All I could do was nod, which I did, and he left hurriedly, without looking back. I really didn’t care what he was doing or where he was going. What bothered me was something else: why was I stuck in Mary’s body? Why wasn’t she alert and in control? What had happened to get me to this point?
I sat still, trying hard to remember, and it all came back to me—Vladimir coming over, Mary’s plan to get the information she needed from him, to prove that he was really ready to turn, and how the plan had gone bad. I replayed the evening in my head. It had begun with Vladimir kissing and feeling Mary up, which, I’m ashamed to say, I enjoyed so much that for a while I stopped reading Mary’s thoughts and concentrated on feeling her body as it reacted to Vlad’s touch.
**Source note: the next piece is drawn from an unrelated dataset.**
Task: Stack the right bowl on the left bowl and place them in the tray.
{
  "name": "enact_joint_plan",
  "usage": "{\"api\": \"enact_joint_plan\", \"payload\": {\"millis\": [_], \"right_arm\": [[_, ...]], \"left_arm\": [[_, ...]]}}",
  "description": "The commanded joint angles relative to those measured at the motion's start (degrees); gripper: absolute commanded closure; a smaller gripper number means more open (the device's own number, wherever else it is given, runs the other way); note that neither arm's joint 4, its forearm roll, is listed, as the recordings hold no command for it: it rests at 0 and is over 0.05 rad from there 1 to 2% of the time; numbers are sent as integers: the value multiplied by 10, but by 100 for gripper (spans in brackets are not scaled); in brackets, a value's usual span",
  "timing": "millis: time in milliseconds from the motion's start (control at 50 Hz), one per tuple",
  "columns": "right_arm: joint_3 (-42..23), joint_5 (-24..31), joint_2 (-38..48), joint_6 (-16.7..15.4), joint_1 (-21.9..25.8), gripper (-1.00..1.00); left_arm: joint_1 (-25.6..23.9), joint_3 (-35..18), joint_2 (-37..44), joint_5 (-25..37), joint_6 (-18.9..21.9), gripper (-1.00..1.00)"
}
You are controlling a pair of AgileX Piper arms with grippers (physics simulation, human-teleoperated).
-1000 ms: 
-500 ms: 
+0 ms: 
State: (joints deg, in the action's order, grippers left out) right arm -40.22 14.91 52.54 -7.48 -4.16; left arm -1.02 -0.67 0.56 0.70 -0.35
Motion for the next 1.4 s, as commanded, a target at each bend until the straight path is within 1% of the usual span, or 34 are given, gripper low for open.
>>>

But when Vlad stopped for a moment, to pour himself a vodka, I pulled myself together and got back to work. I’ll make him take the coke mixed with the scopolamine derivative as soon as I can. Before sex, I think. I need to know if he’s sincere, and if I can trust him to work with us.
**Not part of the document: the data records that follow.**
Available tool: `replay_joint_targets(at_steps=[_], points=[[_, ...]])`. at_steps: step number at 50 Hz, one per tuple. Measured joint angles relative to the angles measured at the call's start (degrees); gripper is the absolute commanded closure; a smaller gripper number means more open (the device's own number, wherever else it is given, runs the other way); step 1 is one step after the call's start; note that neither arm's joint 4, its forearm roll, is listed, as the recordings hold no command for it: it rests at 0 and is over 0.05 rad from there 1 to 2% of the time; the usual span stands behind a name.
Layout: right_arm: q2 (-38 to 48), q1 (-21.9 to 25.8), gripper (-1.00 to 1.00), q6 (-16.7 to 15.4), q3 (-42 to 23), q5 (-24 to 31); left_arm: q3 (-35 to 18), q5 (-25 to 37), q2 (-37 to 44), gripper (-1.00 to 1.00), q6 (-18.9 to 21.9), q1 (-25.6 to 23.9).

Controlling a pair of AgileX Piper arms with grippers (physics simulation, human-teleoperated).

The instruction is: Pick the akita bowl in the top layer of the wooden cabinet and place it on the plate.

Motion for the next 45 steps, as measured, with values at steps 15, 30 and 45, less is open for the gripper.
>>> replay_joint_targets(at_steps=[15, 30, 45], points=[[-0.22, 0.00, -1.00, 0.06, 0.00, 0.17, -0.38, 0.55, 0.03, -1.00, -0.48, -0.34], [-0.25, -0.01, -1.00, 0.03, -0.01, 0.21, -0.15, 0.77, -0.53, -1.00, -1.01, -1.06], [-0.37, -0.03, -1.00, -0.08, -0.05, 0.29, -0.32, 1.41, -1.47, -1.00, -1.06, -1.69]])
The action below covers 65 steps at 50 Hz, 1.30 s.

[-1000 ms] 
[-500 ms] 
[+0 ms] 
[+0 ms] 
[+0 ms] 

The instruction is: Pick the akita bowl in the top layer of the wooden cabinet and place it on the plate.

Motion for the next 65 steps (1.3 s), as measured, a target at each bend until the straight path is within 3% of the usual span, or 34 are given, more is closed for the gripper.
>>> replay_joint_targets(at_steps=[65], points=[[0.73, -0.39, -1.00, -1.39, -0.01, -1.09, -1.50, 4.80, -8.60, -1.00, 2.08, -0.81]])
I know that scopolamine is considered a “truth drug,” although mixing it with coke sounded dumb to me, but what do I know. Anyway, that proved that Mary’s heart was in the right place. She was a patriot all right and had a nice plan of her own to reach her goal. She was also going to “sacrifice herself” and have repeat sex with this amazing man. She wouldn’t get any pity from me. I should have left her there, since I already had the answer that I needed to bring back, but I admit that I wanted to hang around for a while longer and enjoy the party a bit. Stupid of me, but I still had to plan what to do with my own troubles, and I was in no hurry to report that everything was good with our Mary.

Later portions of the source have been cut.